─── EXERCISE DATA
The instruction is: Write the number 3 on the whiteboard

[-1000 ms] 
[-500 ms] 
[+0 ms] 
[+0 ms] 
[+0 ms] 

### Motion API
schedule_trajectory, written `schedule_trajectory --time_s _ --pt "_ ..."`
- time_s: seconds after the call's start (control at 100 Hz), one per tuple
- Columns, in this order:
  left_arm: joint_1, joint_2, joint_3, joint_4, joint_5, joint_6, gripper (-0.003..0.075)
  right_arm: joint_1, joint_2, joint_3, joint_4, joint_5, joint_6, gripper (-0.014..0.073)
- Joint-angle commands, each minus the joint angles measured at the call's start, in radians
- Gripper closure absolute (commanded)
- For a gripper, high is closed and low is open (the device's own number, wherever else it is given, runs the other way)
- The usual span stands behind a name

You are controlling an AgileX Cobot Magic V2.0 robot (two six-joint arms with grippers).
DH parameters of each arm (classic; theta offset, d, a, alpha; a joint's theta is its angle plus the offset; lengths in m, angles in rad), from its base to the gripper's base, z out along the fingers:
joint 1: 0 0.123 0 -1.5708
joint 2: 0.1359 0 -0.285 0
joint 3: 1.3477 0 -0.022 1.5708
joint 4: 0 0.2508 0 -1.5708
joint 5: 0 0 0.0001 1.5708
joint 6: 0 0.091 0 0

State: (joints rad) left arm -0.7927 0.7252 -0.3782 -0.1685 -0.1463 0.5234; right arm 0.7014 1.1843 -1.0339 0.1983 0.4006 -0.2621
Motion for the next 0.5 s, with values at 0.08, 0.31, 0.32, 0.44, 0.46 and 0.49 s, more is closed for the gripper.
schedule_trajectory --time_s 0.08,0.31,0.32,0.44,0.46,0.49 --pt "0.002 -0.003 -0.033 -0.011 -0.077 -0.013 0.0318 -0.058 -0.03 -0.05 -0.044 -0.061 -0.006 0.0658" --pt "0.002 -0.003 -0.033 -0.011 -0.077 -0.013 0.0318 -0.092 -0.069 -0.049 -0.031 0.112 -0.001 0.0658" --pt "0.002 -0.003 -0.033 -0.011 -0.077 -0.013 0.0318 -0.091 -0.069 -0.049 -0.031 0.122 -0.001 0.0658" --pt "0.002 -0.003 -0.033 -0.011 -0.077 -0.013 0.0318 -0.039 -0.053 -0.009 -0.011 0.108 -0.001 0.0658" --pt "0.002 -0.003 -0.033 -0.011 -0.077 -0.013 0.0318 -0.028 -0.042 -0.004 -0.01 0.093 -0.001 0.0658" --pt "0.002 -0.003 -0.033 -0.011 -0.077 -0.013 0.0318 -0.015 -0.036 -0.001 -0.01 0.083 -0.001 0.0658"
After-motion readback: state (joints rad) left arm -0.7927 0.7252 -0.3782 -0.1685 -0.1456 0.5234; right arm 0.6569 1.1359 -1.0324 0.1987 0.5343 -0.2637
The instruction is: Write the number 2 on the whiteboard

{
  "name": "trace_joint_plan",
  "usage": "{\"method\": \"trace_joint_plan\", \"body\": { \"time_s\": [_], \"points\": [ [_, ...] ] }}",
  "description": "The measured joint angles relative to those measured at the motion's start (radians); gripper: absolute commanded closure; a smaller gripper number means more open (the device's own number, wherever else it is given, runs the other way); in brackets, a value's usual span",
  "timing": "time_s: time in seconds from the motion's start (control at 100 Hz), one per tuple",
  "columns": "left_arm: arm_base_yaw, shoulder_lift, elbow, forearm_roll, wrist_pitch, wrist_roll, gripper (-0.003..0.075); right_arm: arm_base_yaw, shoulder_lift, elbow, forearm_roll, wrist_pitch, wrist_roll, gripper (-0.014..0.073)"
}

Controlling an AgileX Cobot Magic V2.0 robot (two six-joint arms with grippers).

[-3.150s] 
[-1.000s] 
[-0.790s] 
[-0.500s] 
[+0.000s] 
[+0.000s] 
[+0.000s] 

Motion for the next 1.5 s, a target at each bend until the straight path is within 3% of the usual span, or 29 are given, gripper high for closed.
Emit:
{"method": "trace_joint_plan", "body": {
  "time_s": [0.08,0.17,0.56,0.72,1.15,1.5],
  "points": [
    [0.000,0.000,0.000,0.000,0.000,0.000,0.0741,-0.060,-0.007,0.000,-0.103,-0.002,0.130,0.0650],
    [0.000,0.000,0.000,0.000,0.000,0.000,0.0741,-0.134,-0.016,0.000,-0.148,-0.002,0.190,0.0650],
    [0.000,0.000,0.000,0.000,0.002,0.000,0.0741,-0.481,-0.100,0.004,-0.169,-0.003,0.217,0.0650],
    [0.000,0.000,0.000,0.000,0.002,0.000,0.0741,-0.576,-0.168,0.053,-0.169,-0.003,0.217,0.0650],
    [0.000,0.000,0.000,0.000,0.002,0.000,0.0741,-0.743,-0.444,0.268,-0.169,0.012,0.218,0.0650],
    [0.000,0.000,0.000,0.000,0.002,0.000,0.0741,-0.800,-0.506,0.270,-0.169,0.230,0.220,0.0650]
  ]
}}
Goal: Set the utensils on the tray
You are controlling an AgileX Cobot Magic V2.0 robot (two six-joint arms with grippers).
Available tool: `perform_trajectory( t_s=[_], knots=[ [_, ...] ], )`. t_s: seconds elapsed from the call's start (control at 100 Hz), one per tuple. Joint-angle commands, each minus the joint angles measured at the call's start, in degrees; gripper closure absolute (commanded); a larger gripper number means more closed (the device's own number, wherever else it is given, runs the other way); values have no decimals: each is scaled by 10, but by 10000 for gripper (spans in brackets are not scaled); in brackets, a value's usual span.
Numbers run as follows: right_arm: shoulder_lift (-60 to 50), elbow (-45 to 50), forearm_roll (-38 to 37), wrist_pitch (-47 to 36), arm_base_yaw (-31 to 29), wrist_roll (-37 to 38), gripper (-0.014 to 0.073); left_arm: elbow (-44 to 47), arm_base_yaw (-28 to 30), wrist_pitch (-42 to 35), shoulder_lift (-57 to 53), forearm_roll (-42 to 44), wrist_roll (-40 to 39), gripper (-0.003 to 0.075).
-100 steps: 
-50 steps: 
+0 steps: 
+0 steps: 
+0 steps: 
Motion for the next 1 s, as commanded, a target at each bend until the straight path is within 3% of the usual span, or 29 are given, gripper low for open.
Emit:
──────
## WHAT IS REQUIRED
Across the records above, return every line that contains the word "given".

## EXERCISE ANSWER
- For a gripper, high is closed and low is open (the device's own number, wherever else it is given, runs the other way)
  "description": "The measured joint angles relative to those measured at the motion's start (radians); gripper: absolute commanded closure; a smaller gripper number means more open (the device's own number, wherever else it is given, runs the other way); in brackets, a value's usual span",
Motion for the next 1.5 s, a target at each bend until the straight path is within 3% of the usual span, or 29 are given, gripper high for closed.
Available tool: `perform_trajectory( t_s=[_], knots=[ [_, ...] ], )`. t_s: seconds elapsed from the call's start (control at 100 Hz), one per tuple. Joint-angle commands, each minus the joint angles measured at the call's start, in degrees; gripper closure absolute (commanded); a larger gripper number means more closed (the device's own number, wherever else it is given, runs the other way); values have no decimals: each is scaled by 10, but by 10000 for gripper (spans in brackets are not scaled); in brackets, a value's usual span.
Motion for the next 1 s, as commanded, a target at each bend until the straight path is within 3% of the usual span, or 29 are given, gripper low for open.

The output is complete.